Is he not thinking in those terms today as he steps there? Is it not a time for all to sheathe swords and brandish the olive branch, and shout peace? So, it is also a time for faith, so that the nation can move mountains. It is not the faith of clans, or the faith of rage, the faith of divisiveness, the faith of fear of the man who is the man of the hour. It is the faith of love, the faith in love. It is the sort of genuine love that James Joyce describes as “love loves to love love.” It means we should be dovish, not divisive.
This is also a love over generation. Many have seen the picture of Tinubu walking behind Abiola when the billionaire publisher was seeking to be the nation’s president. It was a dream taken to the slaughter by forces of regression. The nation suffered. The Yoruba felt cheated. Today is a healing across time. As Nixon said, “time is a great healer.” History has a capacity to heal itself like the broken bone of a toddler.

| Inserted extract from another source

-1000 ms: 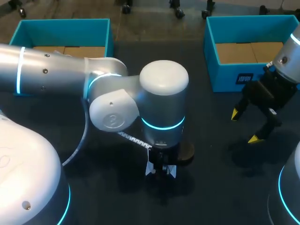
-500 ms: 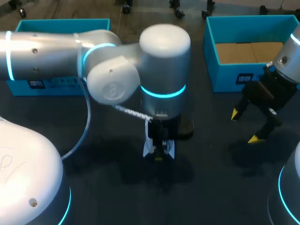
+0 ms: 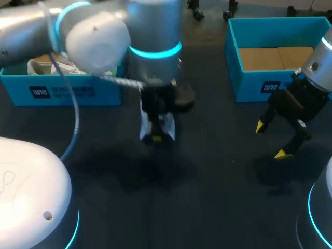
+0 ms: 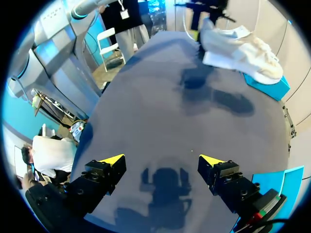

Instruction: Take the shoe out of the shoebox, open the shoe tongue, remove and reinsert the insole, then place the shoe into the shoebox

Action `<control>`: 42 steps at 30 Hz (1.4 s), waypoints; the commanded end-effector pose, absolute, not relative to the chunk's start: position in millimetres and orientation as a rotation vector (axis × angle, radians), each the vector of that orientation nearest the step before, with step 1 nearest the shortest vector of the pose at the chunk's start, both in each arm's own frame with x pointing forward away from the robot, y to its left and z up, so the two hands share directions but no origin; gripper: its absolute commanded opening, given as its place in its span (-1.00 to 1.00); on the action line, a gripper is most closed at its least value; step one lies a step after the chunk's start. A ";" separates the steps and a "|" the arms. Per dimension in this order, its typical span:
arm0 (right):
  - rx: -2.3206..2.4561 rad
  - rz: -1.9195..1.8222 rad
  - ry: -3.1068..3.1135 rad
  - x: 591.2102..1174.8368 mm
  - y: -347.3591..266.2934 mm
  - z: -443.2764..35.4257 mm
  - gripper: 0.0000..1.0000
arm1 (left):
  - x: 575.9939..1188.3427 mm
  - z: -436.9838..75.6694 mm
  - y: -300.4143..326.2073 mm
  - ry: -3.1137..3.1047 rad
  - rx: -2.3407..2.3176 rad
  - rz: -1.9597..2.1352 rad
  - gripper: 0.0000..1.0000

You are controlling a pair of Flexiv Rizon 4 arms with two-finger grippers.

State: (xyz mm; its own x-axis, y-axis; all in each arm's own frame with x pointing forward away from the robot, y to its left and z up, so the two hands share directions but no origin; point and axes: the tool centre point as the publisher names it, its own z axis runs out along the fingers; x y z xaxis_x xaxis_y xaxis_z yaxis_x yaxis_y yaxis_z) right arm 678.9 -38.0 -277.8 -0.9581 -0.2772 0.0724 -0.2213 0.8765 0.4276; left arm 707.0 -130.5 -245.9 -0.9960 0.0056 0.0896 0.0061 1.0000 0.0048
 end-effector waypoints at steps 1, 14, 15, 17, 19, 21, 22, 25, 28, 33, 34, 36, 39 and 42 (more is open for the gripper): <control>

This is because we had trust in spite of the tempests of our history. And love destroys suspicion, and where trust stands, it is because of love. Confucius says, “without trust, we cannot stand.” But without love, there is no trust. It is love that opens the exit door to fear and distrust. Not a time to grieve but to give.
What Abiola did not have, Tinubu accepts today. It is an honour of history. It is history come full circle. German philosopher Nietzsche writes of history in his theory of eternal return. Today, June 12 returns to affirm and heal. No sense of triumphalism, no sense of boast, no slaughter, no dead. But the nation in one supreme hug of bears. That makes today doubly significant. So, it is also a faith in history that propels today. It is an offering across generations.
But it is faith that worked on the wings of love. As Apostle Paul noted, “And now abideth faith, hope, charity; the greatest of these is charity.”
NB: Sam Omatseye is a respected columnist with The Nation.